The Y axis on the right side of FIG. 1 shows the output [kW] of the internal combustion engine as the vertical axis. The maximum output p _max , i.e. the output of the internal combustion engine when the accelerator pedal is fully depressed, is indicated by a line 21 in the graph. This change in line 21 is horizontal in the region between the lower rotation speed n _u and the upper rotation speed n _o, and this horizontal portion is usually also called “plateau”. Within this speed range, the output of the internal combustion engine is constant. Such “plateau” shaped characteristic curves are often found, for example, in high-load internal combustion engines such as those mounted on trucks.

For example, in the case of an internal combustion engine in which the rotation speed is _nV1,16 at the 16th speed when the vehicle speed is v ₁ , as shown in FIG. 1, if the driver _{puts the} gear into the overdrive, the same output is more It can be generated even at a low rotational speed. The internal combustion engine can generate the maximum output p _max at the rotational speed generated at that time (this rotational speed is equal to the rotational speed _nu in this example).

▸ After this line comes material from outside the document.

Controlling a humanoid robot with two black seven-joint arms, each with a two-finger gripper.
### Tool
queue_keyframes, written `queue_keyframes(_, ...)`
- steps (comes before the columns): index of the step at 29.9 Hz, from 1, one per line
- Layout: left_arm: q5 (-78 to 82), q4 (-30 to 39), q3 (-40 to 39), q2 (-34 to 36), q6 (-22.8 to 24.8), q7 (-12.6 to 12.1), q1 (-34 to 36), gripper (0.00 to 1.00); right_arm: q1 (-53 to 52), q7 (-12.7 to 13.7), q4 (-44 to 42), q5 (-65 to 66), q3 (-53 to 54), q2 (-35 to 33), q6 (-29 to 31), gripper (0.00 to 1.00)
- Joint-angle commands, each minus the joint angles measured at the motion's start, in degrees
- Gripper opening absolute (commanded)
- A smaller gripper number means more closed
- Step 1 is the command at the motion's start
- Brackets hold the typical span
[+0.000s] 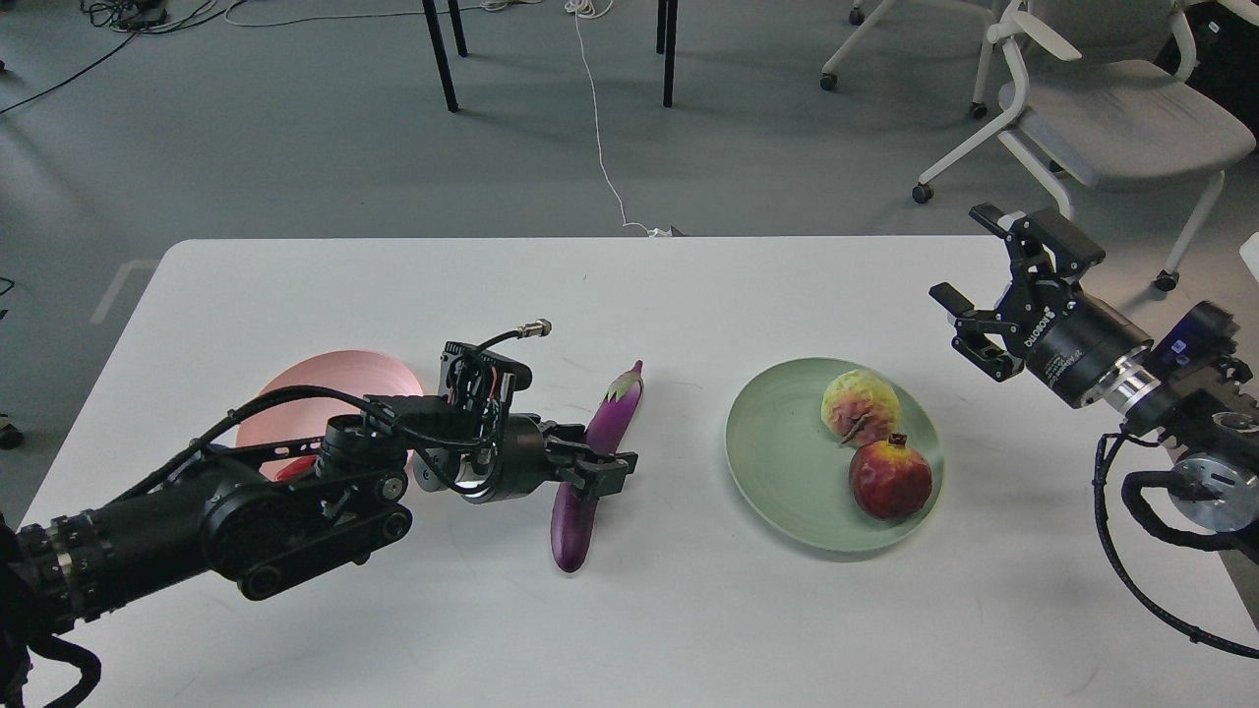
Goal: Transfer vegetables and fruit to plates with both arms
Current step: 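Move the left gripper to the eggplant and grasp it, then lift the eggplant and lower it onto the pink plate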
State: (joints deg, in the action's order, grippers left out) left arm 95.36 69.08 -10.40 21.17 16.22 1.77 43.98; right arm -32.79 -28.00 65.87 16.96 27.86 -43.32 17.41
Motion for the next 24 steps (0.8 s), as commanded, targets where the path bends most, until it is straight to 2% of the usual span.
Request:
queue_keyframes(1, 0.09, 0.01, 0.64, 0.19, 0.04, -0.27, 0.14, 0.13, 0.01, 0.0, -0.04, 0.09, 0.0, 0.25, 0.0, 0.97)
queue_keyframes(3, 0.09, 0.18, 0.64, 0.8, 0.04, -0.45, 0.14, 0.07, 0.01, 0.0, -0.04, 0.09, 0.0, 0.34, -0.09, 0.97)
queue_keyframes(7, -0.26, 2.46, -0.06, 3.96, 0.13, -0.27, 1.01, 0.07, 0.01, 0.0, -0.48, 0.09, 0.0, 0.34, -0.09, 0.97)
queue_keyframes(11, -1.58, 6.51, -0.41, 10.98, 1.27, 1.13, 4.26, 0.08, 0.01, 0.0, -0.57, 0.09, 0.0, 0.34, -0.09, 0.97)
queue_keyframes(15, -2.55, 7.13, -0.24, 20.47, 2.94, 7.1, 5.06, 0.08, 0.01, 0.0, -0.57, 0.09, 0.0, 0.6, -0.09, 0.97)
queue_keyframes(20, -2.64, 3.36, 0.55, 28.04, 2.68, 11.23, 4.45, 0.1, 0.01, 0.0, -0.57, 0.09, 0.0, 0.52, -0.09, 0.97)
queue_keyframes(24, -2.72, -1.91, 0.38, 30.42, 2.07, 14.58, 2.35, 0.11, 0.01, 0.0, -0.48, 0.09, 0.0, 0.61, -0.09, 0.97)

Therefore, in order to guide the driver to shift to overdrive, according to the present invention, when the cut-off speed n _abr of the internal combustion engine is at the 16th speed, it is set to be the speed _nV1,16. ing. That is, the driver cannot accelerate beyond the speed v ₁ at the 16th speed. However, the driver generally wants to reach his driving target as quickly as possible, so if the driver wants to increase his driving speed, he can only shift up to overdrive. Thereby, the internal combustion engine is forced to operate at more advantageous operating points, thus reducing harmful substance emissions, fuel consumption, and wear. This is, when shifted to the overdrive, while at the same time vehicle can even exceed or whether to maintain the speed v _1, the fuel consumption, wear, and that harmful substances discharged are reduced due to the internal combustion engine I mean. In the graph of FIG. 1, this shift from 16th speed to overdrive is represented by a horizontal line 23.

The same is shifted to 15th gear to 16th gear under velocity v _2, or shift to 14th speed to 15th speed under speed v _3, true for so. Thus, the method of the present invention does not result in the reduction in travel speed desired by the driver, but merely provides the same travel output at lower speeds with less wear and less fuel consumption.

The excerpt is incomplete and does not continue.